Wednesday, November 30, 2011

Slow Down to Run Fast

I've been doing a lot of research on this idea of slowing down on training runs in order to run faster in races.  I'm a believer.  Worse than that, I've become a zealot!  I can't say I've completely complied with the idea during marathon training, but the problem there is the fact I didn't have very accurate training paces to start out with.

And that's the key, having accurate paces on the front end.  If you've been running a while and you seem to be racing at the same pace as you train (or worse, slower), you've most likely been training too fast.  This isn't just me talking here...take a look at an article on McMillan Running titled Finding Your Sweet Spot (Maximal vs. Optimal Adaptation Rate).   Basically McMillan says  
The maximal adaptation rate occurs when your body is adapting as fast as possible to the stresses you put on it. It summons all its resources to build new blood-delivering capillaries, energy-producing mitochondria, and stronger muscles and tendons. But adapting at the maximal rate requires that your body be stressed to its limit. Over time you're bound to push past that limit and get injured or burned out and perform poorly.
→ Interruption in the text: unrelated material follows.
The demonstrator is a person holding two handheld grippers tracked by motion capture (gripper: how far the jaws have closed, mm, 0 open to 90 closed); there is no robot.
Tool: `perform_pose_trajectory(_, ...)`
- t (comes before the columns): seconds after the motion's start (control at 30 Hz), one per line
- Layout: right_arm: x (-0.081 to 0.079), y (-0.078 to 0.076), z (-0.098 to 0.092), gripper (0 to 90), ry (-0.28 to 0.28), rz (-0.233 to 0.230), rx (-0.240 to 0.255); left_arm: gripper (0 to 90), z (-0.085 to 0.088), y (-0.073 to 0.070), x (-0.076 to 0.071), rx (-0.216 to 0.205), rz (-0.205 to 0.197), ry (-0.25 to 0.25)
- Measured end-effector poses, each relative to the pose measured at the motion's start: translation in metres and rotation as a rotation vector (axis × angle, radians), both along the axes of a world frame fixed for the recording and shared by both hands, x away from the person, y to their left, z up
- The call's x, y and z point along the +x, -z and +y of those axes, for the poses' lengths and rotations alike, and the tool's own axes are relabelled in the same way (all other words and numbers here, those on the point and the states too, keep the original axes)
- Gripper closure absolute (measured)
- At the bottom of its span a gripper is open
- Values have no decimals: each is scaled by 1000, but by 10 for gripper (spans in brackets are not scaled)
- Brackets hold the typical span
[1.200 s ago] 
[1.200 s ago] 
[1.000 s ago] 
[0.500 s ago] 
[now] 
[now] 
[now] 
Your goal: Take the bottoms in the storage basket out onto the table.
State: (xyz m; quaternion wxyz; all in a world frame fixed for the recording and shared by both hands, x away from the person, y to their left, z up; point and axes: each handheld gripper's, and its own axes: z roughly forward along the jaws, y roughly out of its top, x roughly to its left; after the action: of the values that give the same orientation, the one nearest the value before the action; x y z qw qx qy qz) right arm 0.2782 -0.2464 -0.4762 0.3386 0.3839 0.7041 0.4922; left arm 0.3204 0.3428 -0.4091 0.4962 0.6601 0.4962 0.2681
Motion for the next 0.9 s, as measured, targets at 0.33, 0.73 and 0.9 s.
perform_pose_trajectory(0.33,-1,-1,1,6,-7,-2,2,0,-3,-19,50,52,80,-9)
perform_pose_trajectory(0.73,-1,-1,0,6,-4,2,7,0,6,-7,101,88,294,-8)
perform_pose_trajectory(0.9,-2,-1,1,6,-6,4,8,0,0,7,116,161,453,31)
The optimal rate of adaptation, on the other hand, occurs when the body is stressed to a tolerable level, allowing it time to adapt without having to draw on every ounce of its physical and mental reserves. It gradually adapts and is at far less risk for injury or burnout. At the end of a training run you feel pleasantly fatigued but also know that you could have done a little more.
Remember my post a while back on Lactate Threshold Training?  It's basically the same thing.  In the Candy Shop episode of I Love Lucy (see the clip in the other post)...Lucy and Ethel were able to handle wrapping the chocolates in the beginning...and even when the conveyor belt sped up a little bit, but eventually the candies were coming out much faster than they could wrap them up.  If you train too slow, you aren't challenging your body (and won't get faster).  However, train too fast and you'll end up fatigued and/or hurt (and most likely running races at the same or slower paces than you do in training).

Finding the "Sweet Spot" is just as important in running as in golf!
So...HOW ON EARTH do you find that optimal pace?  The easiest way is to hire an experienced coach.  However, even a coach will need information to determine what paces to plug into your plan.  The best way to start out finding the training sweet spot is to look at races.  What are your recent PRs?  McMillan has an excellent pacing calculator.  I have no idea how he did it, but all you have to do is enter your most recent PR and he gives you training paces, and expected finish times, for various distances (provided you've trained appropriately).  I'm finding it to be extremely accurate.  I can't say I've been the best at holding my training paces down, but I am getting better.

After you have a starting point, you need to closely monitor your training.  How are you feeling?  Is your speed work getting faster?  How do you feel the day after harder efforts (ie: long runs, speed work, hills)?  Are recovery runs leaving you feeling recovered or exhausted?

If you have any specific questions, please leave a comment, or feel free to email me at I Will Run Strong at Gmail dot com (spelled out to hopefully avoid spam bots...no spaces).

Thanks for stopping in.  Come again soon!
:D

2 comments:

  1. Interesting, but I am kind of locked in to running hard 3 days a week. My OCD want let me slow my pace too much. I am sure it works for some people. See you at RCM.

    ReplyDelete
  2. You are figuring it out Dana!
    We could talk for days about this and still not cover every thing. When you get done with the Marathon. We can discuss it over some coffee.